_EXERCISE INPUT_
^^^^^^^^

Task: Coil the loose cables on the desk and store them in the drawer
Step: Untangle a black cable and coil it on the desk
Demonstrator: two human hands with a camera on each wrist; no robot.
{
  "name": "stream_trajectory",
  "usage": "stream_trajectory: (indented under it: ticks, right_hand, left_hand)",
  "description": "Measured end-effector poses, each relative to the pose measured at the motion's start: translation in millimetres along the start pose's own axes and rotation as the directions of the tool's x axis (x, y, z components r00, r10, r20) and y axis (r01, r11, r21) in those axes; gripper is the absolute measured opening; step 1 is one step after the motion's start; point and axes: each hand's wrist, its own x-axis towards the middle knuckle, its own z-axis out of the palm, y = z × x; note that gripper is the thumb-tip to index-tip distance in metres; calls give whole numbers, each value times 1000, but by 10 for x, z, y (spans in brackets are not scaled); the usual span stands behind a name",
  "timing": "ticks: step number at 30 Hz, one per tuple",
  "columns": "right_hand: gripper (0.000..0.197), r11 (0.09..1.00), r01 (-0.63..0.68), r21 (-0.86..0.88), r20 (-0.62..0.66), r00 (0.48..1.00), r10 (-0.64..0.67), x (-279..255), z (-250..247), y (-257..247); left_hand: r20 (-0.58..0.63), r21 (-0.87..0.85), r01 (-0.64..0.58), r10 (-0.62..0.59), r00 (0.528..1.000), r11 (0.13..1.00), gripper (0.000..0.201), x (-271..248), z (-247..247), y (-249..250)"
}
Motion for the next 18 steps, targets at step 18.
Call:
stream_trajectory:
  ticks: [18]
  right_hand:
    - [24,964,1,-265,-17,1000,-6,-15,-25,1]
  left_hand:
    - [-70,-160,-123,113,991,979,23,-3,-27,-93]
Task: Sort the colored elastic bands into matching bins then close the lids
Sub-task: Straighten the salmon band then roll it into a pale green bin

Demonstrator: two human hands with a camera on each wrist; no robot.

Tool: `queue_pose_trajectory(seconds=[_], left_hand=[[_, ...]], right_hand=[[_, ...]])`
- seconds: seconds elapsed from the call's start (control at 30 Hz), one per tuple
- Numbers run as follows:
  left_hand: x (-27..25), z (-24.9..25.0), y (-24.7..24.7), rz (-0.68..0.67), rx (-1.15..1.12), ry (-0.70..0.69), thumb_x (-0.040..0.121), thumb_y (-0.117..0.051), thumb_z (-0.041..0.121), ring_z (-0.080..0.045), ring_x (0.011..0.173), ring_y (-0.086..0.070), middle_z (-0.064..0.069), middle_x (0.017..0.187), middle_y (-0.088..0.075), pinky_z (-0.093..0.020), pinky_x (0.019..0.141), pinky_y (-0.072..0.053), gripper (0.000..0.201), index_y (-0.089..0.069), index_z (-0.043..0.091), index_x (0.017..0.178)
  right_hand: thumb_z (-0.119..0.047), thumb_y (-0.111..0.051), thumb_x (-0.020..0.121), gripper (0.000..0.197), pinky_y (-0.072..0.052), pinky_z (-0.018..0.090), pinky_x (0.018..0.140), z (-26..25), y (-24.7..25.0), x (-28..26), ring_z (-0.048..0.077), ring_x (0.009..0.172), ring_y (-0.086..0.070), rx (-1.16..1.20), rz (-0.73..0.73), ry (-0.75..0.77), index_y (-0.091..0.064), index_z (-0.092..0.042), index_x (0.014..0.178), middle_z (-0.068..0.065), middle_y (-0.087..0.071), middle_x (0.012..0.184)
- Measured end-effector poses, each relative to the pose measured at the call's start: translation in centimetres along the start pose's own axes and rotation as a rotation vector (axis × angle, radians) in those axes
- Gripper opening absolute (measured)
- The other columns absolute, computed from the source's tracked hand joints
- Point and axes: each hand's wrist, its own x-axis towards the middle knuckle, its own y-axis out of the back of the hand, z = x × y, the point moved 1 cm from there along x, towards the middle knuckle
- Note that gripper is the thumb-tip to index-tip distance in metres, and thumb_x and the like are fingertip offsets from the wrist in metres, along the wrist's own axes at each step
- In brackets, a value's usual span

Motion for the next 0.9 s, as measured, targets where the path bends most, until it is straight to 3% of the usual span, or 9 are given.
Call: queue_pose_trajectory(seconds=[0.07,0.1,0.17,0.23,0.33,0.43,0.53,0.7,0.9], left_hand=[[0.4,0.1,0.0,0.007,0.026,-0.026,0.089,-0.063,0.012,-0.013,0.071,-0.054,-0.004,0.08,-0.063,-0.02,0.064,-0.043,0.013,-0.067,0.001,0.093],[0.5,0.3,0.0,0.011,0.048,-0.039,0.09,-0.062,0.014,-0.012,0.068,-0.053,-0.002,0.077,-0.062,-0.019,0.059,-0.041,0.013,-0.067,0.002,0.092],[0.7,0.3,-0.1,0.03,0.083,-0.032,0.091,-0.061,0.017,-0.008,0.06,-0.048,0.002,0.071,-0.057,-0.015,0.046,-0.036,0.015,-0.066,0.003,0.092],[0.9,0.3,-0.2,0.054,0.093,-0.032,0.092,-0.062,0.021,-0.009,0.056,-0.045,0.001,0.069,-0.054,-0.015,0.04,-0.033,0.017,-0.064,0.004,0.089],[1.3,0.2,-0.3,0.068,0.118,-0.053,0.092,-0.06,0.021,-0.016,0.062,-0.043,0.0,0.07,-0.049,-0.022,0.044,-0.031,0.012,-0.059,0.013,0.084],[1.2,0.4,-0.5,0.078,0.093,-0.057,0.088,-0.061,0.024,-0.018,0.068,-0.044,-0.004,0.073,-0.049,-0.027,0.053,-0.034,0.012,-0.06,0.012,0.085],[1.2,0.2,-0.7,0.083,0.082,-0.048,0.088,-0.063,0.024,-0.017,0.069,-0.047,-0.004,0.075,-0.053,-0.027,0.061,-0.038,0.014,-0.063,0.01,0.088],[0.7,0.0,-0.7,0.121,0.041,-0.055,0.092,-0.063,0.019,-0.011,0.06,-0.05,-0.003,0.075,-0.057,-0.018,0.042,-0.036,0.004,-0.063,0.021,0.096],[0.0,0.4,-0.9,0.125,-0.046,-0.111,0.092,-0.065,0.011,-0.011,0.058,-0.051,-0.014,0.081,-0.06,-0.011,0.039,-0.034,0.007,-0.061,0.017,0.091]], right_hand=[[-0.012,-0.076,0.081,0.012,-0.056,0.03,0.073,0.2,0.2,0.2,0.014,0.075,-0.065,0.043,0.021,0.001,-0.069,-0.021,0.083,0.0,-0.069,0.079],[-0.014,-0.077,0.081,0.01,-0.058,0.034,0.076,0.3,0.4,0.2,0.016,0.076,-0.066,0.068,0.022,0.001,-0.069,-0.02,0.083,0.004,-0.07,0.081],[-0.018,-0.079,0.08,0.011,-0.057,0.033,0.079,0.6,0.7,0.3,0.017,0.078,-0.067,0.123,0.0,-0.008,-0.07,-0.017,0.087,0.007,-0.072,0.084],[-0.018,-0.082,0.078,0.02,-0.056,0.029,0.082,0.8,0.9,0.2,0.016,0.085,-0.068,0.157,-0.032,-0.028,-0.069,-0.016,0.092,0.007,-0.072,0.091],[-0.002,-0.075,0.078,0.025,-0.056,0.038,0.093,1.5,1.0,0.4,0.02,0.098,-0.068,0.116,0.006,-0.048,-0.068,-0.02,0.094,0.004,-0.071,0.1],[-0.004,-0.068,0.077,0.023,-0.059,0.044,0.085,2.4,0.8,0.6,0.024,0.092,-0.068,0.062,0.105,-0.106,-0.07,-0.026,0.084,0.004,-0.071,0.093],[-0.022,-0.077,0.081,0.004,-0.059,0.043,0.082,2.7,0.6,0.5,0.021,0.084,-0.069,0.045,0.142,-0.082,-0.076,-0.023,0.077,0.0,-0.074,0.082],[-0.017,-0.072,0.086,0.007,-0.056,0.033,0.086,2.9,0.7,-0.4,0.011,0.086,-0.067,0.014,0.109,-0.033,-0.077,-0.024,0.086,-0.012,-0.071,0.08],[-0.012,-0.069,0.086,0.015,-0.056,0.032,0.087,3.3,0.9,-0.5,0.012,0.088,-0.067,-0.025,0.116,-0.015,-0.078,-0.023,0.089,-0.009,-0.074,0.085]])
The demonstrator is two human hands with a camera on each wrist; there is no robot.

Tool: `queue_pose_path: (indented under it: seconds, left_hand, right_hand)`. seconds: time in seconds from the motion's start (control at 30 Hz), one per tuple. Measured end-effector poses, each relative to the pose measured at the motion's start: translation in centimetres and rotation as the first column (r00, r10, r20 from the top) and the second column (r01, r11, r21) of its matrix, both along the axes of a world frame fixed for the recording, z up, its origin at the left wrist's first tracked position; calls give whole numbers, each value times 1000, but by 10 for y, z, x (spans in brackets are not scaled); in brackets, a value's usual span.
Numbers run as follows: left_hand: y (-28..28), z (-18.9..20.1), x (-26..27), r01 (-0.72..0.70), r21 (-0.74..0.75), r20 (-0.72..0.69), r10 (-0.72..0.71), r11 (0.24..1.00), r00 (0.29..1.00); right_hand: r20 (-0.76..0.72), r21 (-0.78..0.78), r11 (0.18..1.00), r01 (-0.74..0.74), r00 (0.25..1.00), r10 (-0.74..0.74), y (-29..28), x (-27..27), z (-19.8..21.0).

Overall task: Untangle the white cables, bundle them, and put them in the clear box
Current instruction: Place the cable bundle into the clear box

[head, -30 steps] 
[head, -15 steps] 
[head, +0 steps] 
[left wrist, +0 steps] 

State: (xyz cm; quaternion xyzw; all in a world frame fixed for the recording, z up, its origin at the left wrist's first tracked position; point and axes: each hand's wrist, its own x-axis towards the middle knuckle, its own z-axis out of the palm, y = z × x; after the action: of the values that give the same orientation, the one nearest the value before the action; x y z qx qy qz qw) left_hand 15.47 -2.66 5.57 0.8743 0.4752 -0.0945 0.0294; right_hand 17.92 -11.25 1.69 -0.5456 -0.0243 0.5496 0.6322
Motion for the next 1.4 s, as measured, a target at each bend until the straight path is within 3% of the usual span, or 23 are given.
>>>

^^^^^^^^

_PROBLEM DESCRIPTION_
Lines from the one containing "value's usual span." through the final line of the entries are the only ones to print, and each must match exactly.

_WRITTEN REPLY_
Tool: `queue_pose_path: (indented under it: seconds, left_hand, right_hand)`. seconds: time in seconds from the motion's start (control at 30 Hz), one per tuple. Measured end-effector poses, each relative to the pose measured at the motion's start: translation in centimetres and rotation as the first column (r00, r10, r20 from the top) and the second column (r01, r11, r21) of its matrix, both along the axes of a world frame fixed for the recording, z up, its origin at the left wrist's first tracked position; calls give whole numbers, each value times 1000, but by 10 for y, z, x (spans in brackets are not scaled); in brackets, a value's usual span.
Numbers run as follows: left_hand: y (-28..28), z (-18.9..20.1), x (-26..27), r01 (-0.72..0.70), r21 (-0.74..0.75), r20 (-0.72..0.69), r10 (-0.72..0.71), r11 (0.24..1.00), r00 (0.29..1.00); right_hand: r20 (-0.76..0.72), r21 (-0.78..0.78), r11 (0.18..1.00), r01 (-0.74..0.74), r00 (0.25..1.00), r10 (-0.74..0.74), y (-29..28), x (-27..27), z (-19.8..21.0).

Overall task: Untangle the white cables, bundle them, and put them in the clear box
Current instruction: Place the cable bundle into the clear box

[head, -30 steps] 
[head, -15 steps] 
[head, +0 steps] 
[left wrist, +0 steps] 

State: (xyz cm; quaternion xyzw; all in a world frame fixed for the recording, z up, its origin at the left wrist's first tracked position; point and axes: each hand's wrist, its own x-axis towards the middle knuckle, its own z-axis out of the palm, y = z × x; after the action: of the values that give the same orientation, the one nearest the value before the action; x y z qx qy qz qw) left_hand 15.47 -2.66 5.57 0.8743 0.4752 -0.0945 0.0294; right_hand 17.92 -11.25 1.69 -0.5456 -0.0243 0.5496 0.6322
Motion for the next 1.4 s, as measured, a target at each bend until the straight path is within 3% of the usual span, or 23 are given.
>>>

Here the output is complete.